Think about your saving account as your “F*@% You!” money. If you ever find yourself in a job you hate and need to make a change, the bigger your savings account, the more flexibility you have and you can tell your boss to buzz off and weather a job transition.
Without savings you are more likely to be trapped and unprepared for a financial emergency.
Accidents happen, illness happens, unexpected life events happen, and without making savings a top priority you will be faced with having to turn to credit and put yourself either right back in debt or further in debt. Neither option is something you want to intentionally do to yourself.
The choice is yours. Does it make more sense to try and fix the financial past even if it means you have to give up and intentionally avoid your financial safety net?
And Then There’s Retirement
I’m not being an alarmist but someone needs to ride through the streets on horseback screaming “Retirement is coming. Retirement is coming.”
If you are 50 or over and have not started saving sufficiently for retirement, you are in deep shit.
Saving for retirement must become an absolute priority for you rather than focusing on repaying old debt.
Your ability to save for retirement is literally likely to be the difference between deciding to eat and pay utilities or be old and picking out the least roach infested place to live in.
If you are just out of college you can embark on a slower investment strategy and save consistently over time and build a huge nest egg.
With fewer people having company pensions, the money to feed and care for you when you can no longer work has got to come from some place.
There is continued talk of reducing Social Security benefits out of need or necessity. That is going to hit people over 50 really hard if they are not saving themselves.
People make classic mistakes like draining the IRA, 401(k), 403(b) or other retirement savings when faced with a financial emergency. They drain the money they will absolutely need when they can’t earn money anymore because they reacted and poor financial decisions today in dealing with their debt.
So if you’ve drained your retirement accounts or are not contributing. Start right now. Please!
Things you should do today for retirement.

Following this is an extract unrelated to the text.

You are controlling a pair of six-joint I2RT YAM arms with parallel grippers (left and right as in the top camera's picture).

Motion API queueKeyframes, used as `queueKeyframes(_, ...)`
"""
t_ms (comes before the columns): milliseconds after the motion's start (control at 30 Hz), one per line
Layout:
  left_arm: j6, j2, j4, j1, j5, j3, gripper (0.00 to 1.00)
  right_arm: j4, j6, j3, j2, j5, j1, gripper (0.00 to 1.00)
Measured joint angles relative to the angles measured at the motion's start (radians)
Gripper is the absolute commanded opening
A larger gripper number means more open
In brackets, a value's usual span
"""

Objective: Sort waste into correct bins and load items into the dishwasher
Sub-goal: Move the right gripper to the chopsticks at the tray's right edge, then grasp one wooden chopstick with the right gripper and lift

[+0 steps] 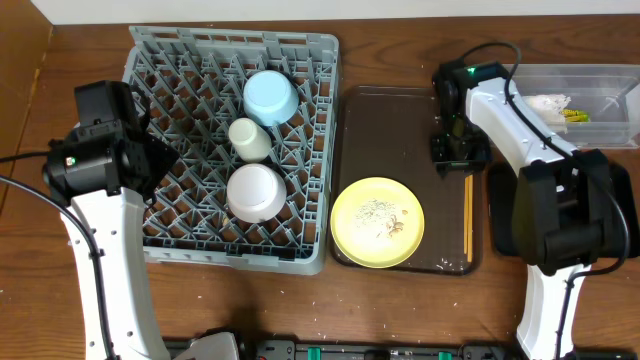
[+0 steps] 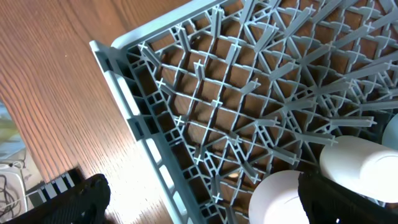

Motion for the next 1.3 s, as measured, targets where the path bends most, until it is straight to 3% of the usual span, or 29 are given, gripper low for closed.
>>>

- Check to See if Your Employer Offers Matching Funds – If your employer offers matching funds for money you save in your retirement account and you are not taking advantage of that, you are crazy. That’s free money someone wants to give you that you are turning your back on. You should absolutely be contributing up to the maximum amount they will match.
- Look at What Your Funds Are Invested In – Knowing what to invest your mutual funds in can be daunting. But a great answer is to look at the stock market index mutual funds available to you in your plan. One I looked at yesterday has returned almost 11 percent annually since its inception decades ago. You’ll generally win more betting on the stock market as a whole than betting on individual stocks.
- Call a Mutual Fund Company – Saving tax free for retirement does not have to be a daunting as you might believe. There are great mutual fund companies out there who can provide some amazing help to make the process simple. For example, American Century, Charles Schwab, Fidelity, TRowePrice, Vanguard, and many others.
I can go on and on and tell you study after study that are screaming about the retirement crisis looming ahead. You can believe me, be in denial or just call me mistaken. But it really doesn’t matter what I say or what you think. By not making retirement savings a priority you are taking action to get the retirement future you don’t want.
Nobody ever saves too much for retirement.
Quite simply, once the financial crisis is behind you, as quickly as possible, you MUST set your sights on making savings and retirement a priority for you in your otherwise tight monthly budget. Not doing that leaves you both at financial risk for another disaster and sets you up for a life when you are old that you do not want.